TASK – Would you print the lines below exactly, beginning at the line that has "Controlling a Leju" and stopping after the line that has "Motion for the"? Only those lines, and no pictures.
━━━ DATA SECTION ━━━
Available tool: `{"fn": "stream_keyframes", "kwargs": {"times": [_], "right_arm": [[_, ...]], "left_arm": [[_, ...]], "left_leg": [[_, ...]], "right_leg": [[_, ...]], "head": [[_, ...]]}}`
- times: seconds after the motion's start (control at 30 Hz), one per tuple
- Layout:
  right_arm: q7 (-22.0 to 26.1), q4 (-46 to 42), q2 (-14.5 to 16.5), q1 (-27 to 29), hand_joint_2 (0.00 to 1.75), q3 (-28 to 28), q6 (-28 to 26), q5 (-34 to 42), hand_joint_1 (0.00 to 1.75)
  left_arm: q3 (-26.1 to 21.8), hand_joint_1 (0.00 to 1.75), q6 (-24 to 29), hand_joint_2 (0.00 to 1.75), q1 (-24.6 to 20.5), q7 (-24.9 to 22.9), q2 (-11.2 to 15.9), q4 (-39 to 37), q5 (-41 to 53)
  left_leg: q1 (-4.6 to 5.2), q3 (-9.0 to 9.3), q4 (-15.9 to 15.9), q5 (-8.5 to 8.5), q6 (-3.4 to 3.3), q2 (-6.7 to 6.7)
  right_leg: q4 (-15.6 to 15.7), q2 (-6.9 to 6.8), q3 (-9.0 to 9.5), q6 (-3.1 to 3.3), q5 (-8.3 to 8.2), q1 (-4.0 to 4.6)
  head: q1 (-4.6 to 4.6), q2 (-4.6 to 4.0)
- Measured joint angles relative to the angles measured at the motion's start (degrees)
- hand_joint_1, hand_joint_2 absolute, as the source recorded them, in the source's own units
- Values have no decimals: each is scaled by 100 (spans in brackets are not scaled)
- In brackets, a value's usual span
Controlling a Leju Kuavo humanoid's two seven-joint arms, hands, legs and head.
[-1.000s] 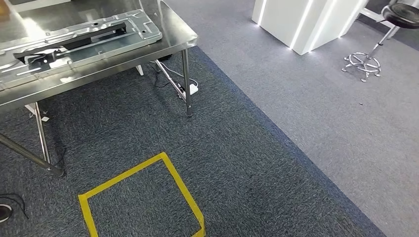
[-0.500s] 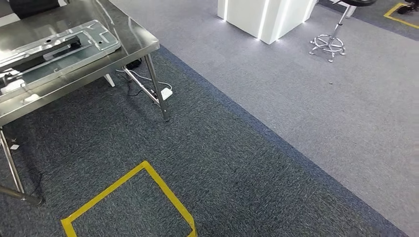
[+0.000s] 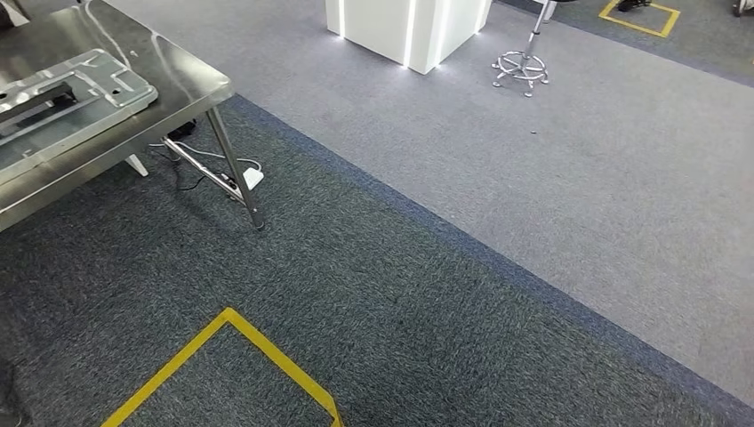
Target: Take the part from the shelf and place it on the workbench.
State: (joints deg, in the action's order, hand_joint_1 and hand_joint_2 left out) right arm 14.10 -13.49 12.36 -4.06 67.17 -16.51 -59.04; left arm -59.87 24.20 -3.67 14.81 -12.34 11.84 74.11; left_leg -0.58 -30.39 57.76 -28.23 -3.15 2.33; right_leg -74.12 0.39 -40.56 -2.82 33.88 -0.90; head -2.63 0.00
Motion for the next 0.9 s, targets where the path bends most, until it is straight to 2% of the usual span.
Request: {"fn": "stream_keyframes", "kwargs": {"times": [0.03, 0.07, 0.13, 0.17, 0.2, 0.27, 0.3, 0.33, 0.4, 0.43, 0.47, 0.5, 0.53, 0.57, 0.63, 0.67, 0.7, 0.77, 0.8, 0.83, 0.9], "right_arm": [[0, 0, -1, 2, 0, 0, 4, 0, 0], [-1, 0, -1, 3, 0, 1, 5, 0, 0], [-5, 0, -1, -12, 0, 0, 5, -1, 0], [-11, 1, 2, -22, 0, 0, 2, -2, 0], [-17, 1, 4, -29, 0, -1, -1, -4, 0], [-24, 4, 15, -28, 0, -1, -5, -13, 0], [-21, 7, 25, -27, 0, -3, -6, -21, 0], [-15, 10, 35, -31, 0, -5, -7, -27, 0], [-4, 14, 54, -47, 0, -19, -9, -43, 0], [-3, 14, 58, -52, 0, -26, -10, -48, 0], [-8, 15, 61, -52, 0, -33, -13, -57, 0], [-18, 16, 64, -48, 0, -38, -16, -67, 0], [-30, 17, 64, -45, 0, -41, -19, -81, 0], [-45, 20, 64, -44, 0, -44, -21, -95, 0], [-75, 27, 70, -46, 0, -49, -23, -113, 0], [-89, 31, 74, -48, 0, -51, -25, -115, 0], [-98, 35, 77, -45, 0, -52, -28, -116, 0], [-107, 43, 79, -28, 0, -53, -36, -119, 0], [-115, 46, 80, -18, 0, -54, -40, -125, 0], [-128, 49, 80, -13, 0, -55, -44, -135, 0], [-152, 50, 80, -19, 0, -66, -44, -166, 0]], "left_arm": [[-6, 0, 1, 0, -7, 11, 1, -1, -5], [-11, 0, 1, 0, -15, 18, 1, -1, -9], [-23, 0, 0, 0, -26, 21, 2, -1, -13], [-29, 0, 0, 0, -33, 17, 3, 0, -13], [-34, 0, 0, 0, -41, 14, 3, 1, -15], [-40, 0, -3, 0, -66, 10, 4, 1, -21], [-42, 0, -5, 0, -73, 12, 5, 1, -26], [-44, 0, -8, 0, -74, 16, 6, 1, -33], [-51, 0, -16, 0, -62, 21, 8, 0, -50], [-54, 0, -18, 0, -53, 17, 8, -1, -56], [-56, 0, -20, 0, -42, 6, 8, -1, -61], [-58, 0, -20, 0, -32, -10, 8, 0, -64], [-60, 0, -20, 0, -24, -30, 8, 0, -68], [-62, 0, -19, 0, -20, -51, 8, 0, -74], [-75, 0, -15, 0, -9, -86, 10, 0, -87], [-82, 0, -11, 0, -7, -98, 12, 0, -92], [-89, 0, -8, 0, -10, -108, 14, 0, -94], [-94, 0, -4, 0, -25, -121, 16, 0, -93], [-96, 0, -3, 0, -31, -136, 16, 0, -91], [-97, 0, -2, 0, -32, -154, 15, 0, -87], [-99, 0, 0, 0, -18, -187, 14, 0, -79]], "left_leg": [[2, 10, 0, -10, 6, 68], [3, 26, 0, -21, 16, 129], [21, 62, 3, -54, 64, 234], [31, 77, 6, -70, 92, 279], [38, 91, 4, -83, 123, 322], [37, 123, -11, -103, 184, 399], [31, 129, 19, -144, 216, 353], [24, 91, 139, -243, 242, 247], [5, -165, 726, -591, 280, -46], [1, -358, 1120, -767, 291, -130], [-1, -523, 1436, -862, 302, -165], [-3, -616, 1580, -845, 306, -178], [-5, -606, 1497, -706, 305, -189], [-9, -494, 1191, -477, 295, -227], [-18, -197, 422, -86, 259, -461], [-17, -107, 182, 3, 239, -560], [-8, -72, 82, 18, 217, -618], [7, -61, 57, 37, 158, -533], [5, -48, 29, 59, 117, -471], [-4, -35, -3, 81, 74, -405], [-5, -23, -43, 101, 8, -253]], "right_leg": [[158, -26, 89, 6, -130, 1], [506, -80, 280, 25, -322, 7], [1291, -291, 686, 100, -610, 55], [1513, -357, 796, 139, -669, 82], [1600, -381, 828, 175, -671, 107], [1626, -263, 825, 237, -693, 100], [1663, -209, 842, 275, -713, 83], [1701, -154, 859, 316, -741, 63], [1737, -41, 872, 369, -776, 50], [1732, 26, 865, 382, -780, 55], [1725, 101, 860, 385, -780, 59], [1715, 178, 858, 385, -778, 63], [1702, 260, 860, 382, -774, 64], [1686, 343, 862, 374, -767, 63], [1638, 488, 848, 338, -744, 62], [1615, 549, 828, 309, -737, 60], [1603, 599, 806, 274, -736, 54], [1607, 693, 771, 197, -753, 39], [1583, 644, 755, 170, -737, 38], [1486, 531, 707, 150, -670, 44], [947, 204, 455, 123, -357, 51]], "head": [[-1, 0], [-1, 0], [-1, 0], [0, 0], [1, 0], [2, 0], [3, 0], [7, 0], [15, 0], [17, 0], [17, 0], [18, 0], [18, 0], [17, 0], [16, 0], [15, 0], [15, 0], [16, 0], [15, 0], [10, 0], [0, 0]]}}
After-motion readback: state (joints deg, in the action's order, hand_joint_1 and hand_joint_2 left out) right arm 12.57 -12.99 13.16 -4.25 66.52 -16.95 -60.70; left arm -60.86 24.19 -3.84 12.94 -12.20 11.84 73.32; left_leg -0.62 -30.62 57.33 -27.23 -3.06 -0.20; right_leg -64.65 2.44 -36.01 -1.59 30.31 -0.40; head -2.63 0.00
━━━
YOUR SOLUTION –
Controlling a Leju Kuavo humanoid's two seven-joint arms, hands, legs and head.
[-1.000s] 
[-0.500s] 
[+0.000s] 
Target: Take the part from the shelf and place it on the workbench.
State: (joints deg, in the action's order, hand_joint_1 and hand_joint_2 left out) right arm 14.10 -13.49 12.36 -4.06 67.17 -16.51 -59.04; left arm -59.87 24.20 -3.67 14.81 -12.34 11.84 74.11; left_leg -0.58 -30.39 57.76 -28.23 -3.15 2.33; right_leg -74.12 0.39 -40.56 -2.82 33.88 -0.90; head -2.63 0.00
Motion for the next 0.9 s, targets where the path bends most, until it is straight to 2% of the usual span.

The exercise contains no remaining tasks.